青草新吾の惺々著考 glocaleigyo

エコシステム型の生産財営業でイノベーション共創と好社会を目指す。

松下電器は世界有数の消費財企業ですが、同時に世界有数の生産財企業としてハイブリッド車や携帯電話端末機にデバイスやセンサーなどの中間生産財(中間財)を供給しています。耐久生産財の電子部品実装機や溶接機でも高いシェアを有しています。松下電器はインダストリー営業本部と設備営業本部でこれらの生産財を販売しています。

松下電器は2010年に「グローバルエクセレンス10兆円企業」の実現を目指していますが、中間生産財(中間財)を基軸にして消費財やサービスとのシナジーを追求する成長戦略です。
04年度連結決算では、松下電器の連結売上高8兆7千億円の3割、2兆5千億円がデバイス・生産システム分野です。

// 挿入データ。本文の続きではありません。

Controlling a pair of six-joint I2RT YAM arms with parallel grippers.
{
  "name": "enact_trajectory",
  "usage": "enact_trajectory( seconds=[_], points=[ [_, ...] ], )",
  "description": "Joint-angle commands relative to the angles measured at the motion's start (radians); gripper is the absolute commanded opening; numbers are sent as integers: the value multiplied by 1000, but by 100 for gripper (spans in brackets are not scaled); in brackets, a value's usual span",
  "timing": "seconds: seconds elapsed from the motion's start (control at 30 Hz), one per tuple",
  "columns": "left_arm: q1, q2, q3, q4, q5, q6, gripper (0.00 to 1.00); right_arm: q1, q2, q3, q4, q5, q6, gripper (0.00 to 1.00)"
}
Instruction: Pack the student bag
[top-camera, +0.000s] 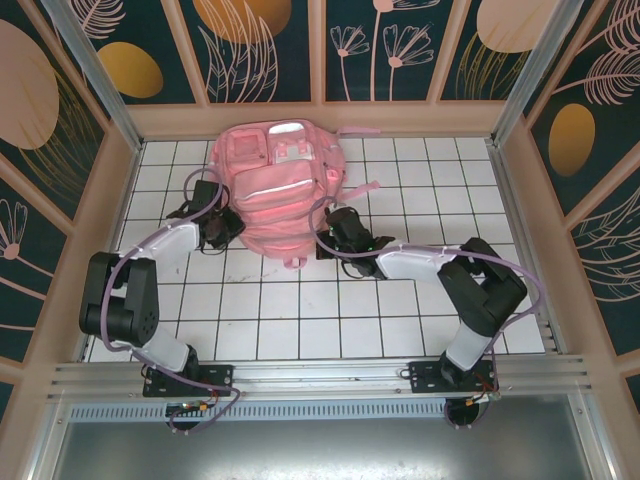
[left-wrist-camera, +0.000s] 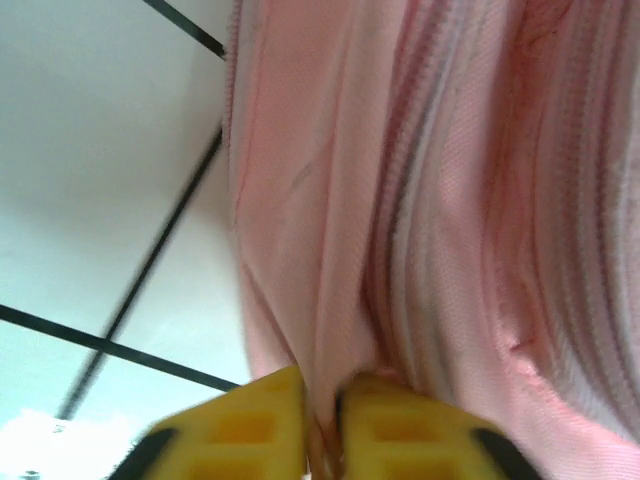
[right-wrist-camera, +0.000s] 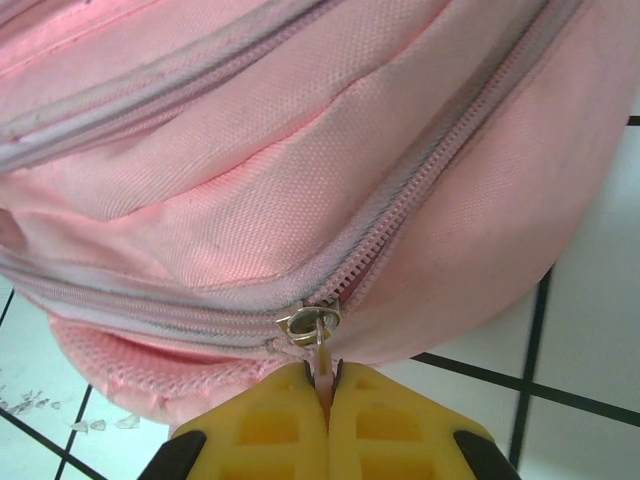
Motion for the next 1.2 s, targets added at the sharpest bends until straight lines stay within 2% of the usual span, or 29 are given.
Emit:
enact_trajectory(
  seconds=[0.0, 0.07, 0.17, 0.33, 0.47, 0.63, 0.87, 1.13, 1.17],
  points=[
    [42, 2, 43, -59, -123, 70, 43, 9, 28, 23, -71, 39, -3, 0],
    [41, -34, 11, -44, -46, 30, 52, 17, 38, 28, -66, 36, 0, 0],
    [8, -92, -34, -35, 7, -43, 58, 17, 45, 26, -59, 40, 2, 0],
    [-142, -109, -49, -30, 39, -190, 59, 13, 48, 22, -46, 39, -5, 0],
    [-269, -94, -79, 82, 62, -362, 59, 11, 47, 12, -29, 32, -4, 0],
    [-358, -14, -22, 136, 44, -454, 59, 11, 43, -4, -15, 28, -5, 0],
    [-383, 101, 16, 181, 26, -532, 59, 12, 38, -16, -4, 24, 1, 0],
    [-384, 178, 47, 154, -70, -538, 59, 16, 36, -27, 5, 14, 8, 0],
    [-384, 190, 54, 151, -80, -537, 56, 17, 39, -24, 6, 14, 8, 0]
  ],
)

内訳で、デバイス(中間生産財)が1兆4千億円、その他(主として耐久生産財の製造設備)で1兆円です。更にはこの枠外で松下電工が供給している中間生産財電子材料・制御機器・住宅建材)もありますから、連結売上高の4割ぐらいが生産財です。

03年1月、松下電器は100以上もあった事業部を一回り大きな「14ドメインに再編」し、これら14ドメインを「4分野に大括り」しました。4分野とは「バイス・生産システム分野」「デジタルネットワーク分野」「アプライアンス環境システム分野」「サービスソリューション分野」です。この4分野の中のデバイス・生産システム分野の6ドメイン(①半導体・②ディスプレイデバイス・③電池・④電子デバイス・⑤モータ・⑥FA)、及びデジタルネットワーク分野の1ドメイン(⑦カーエレクトロニクス)、これら7ドメイン生産財(中間生産財・耐久生産財)の主なる供給者です。